Prof Stephen Hawking's final research paper suggests that our Universe may be one of many similar to our own. The theory resolves a cosmic paradox of the late physicist's own making. It also points a way forward for astronomers to find evidence of the existence of parallel universes. The study was submitted to the Journal of High-Energy Physics 10 days before Prof Hawking died.

[...] A crisis arises because if there are infinite types of universes with infinite variations in their laws of physics then the theory cannot predict what kind of universe we should find ourselves in. Prof Hawking joined forces with Prof Thomas Hertog at KU Leuven in Belgium, who is funded by the European Research Council to try to resolve this paradox.

[...] Prof Hawking's final paper is the fruit of 20 years' work with Prof Hertog. It has solved the puzzle by drawing on new mathematical techniques developed to study another esoteric branch of physics called string theory. These techniques enable researchers to view physics theories in a different way. And the novel assessment of the Hartle-Hawking theory in the new paper has restored order to a hitherto chaotic multi-verse. The new Hawking-Hertog assessment indicates that there can only be universes that have the same laws of physics as our own.

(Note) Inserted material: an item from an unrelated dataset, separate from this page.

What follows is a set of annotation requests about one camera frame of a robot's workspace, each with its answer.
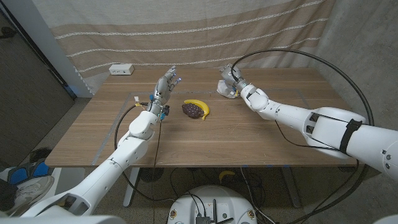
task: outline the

That conjecture means that our Universe is typical and so observations we make from our viewpoint will be meaningful in developing our ideas of how other universes emerged. Mind-bending as these ideas are, they will be of real help to physicists as they develop a more complete theory of how the Universe came into being, according to Prof Hertog.

http://www.bbc.com/news/science-environment-43976977

Also covered by: LiveScience, BGR Media, CNN, Discover Magazine, and Space.Com.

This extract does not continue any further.